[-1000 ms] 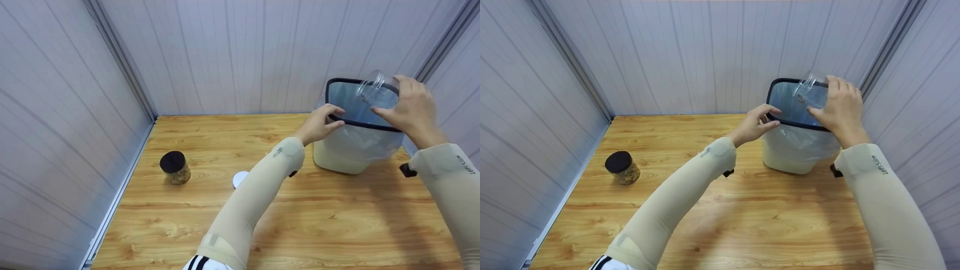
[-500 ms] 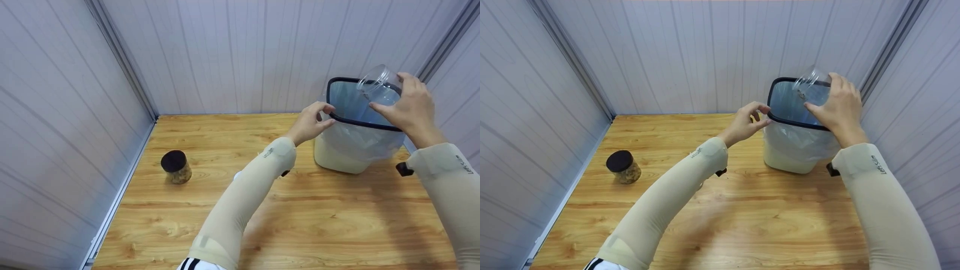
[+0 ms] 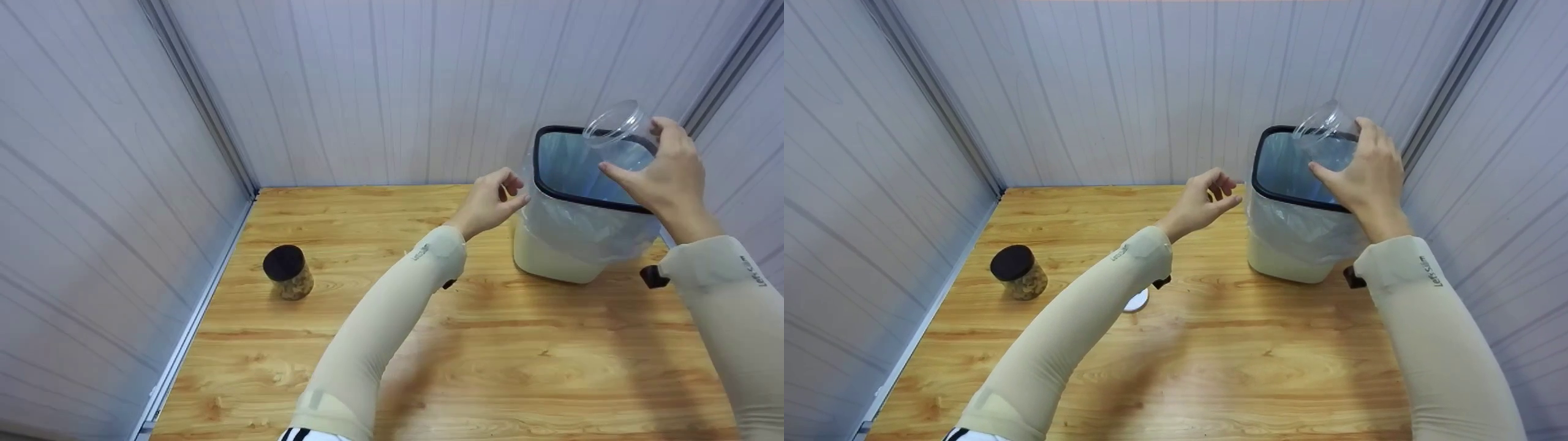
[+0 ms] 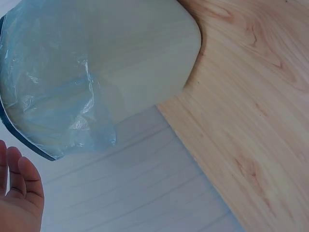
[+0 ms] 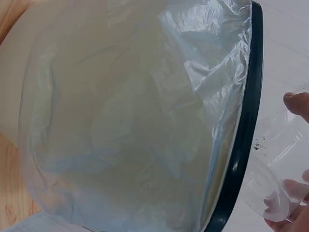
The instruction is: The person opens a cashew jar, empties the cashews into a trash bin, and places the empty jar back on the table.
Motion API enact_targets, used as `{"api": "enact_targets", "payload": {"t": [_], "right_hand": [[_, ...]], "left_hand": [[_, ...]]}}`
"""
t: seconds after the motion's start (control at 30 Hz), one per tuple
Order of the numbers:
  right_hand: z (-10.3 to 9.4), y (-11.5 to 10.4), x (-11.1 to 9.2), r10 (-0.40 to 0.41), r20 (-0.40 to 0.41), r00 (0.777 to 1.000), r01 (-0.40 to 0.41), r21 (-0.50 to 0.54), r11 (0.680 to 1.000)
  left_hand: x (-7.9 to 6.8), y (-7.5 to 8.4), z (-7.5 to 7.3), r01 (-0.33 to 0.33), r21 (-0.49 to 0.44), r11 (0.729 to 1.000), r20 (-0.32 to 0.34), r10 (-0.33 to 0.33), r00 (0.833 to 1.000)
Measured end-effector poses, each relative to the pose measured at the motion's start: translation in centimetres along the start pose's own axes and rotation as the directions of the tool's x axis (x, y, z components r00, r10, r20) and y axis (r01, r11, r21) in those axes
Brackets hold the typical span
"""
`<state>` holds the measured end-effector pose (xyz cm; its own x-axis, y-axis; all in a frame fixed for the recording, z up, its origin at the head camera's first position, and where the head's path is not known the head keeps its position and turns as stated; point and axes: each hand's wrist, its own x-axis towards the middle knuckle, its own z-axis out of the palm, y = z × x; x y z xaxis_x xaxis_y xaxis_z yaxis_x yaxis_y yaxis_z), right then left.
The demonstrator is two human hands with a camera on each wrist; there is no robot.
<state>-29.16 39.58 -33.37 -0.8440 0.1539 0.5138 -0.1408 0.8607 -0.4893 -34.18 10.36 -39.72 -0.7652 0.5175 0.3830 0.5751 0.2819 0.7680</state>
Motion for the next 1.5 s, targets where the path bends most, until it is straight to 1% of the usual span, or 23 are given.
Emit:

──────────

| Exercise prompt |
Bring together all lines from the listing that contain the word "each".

| Response |
Measured end-effector poses, each relative to the pose measured at the motion's start: translation in centimetres along the start pose's own axes and rotation as the directions of the tool's x axis (x, y, z components r00, r10, r20) and y axis (r01, r11, r21) in those axes
`<state>` holds the measured end-effector pose (xyz cm; its own x-axis, y-axis; all in a frame fixed for the recording, z up, its origin at the head camera's first position, and where the head's path is not known the head keeps its position and turns as stated; point and axes: each hand's wrist, its own x-axis towards the middle knuckle, its own z-axis out of the palm, y = z × x; x y z xaxis_x xaxis_y xaxis_z yaxis_x yaxis_y yaxis_z), right then left.
The demonstrator is two human hands with a camera on each wrist; there is no robot.

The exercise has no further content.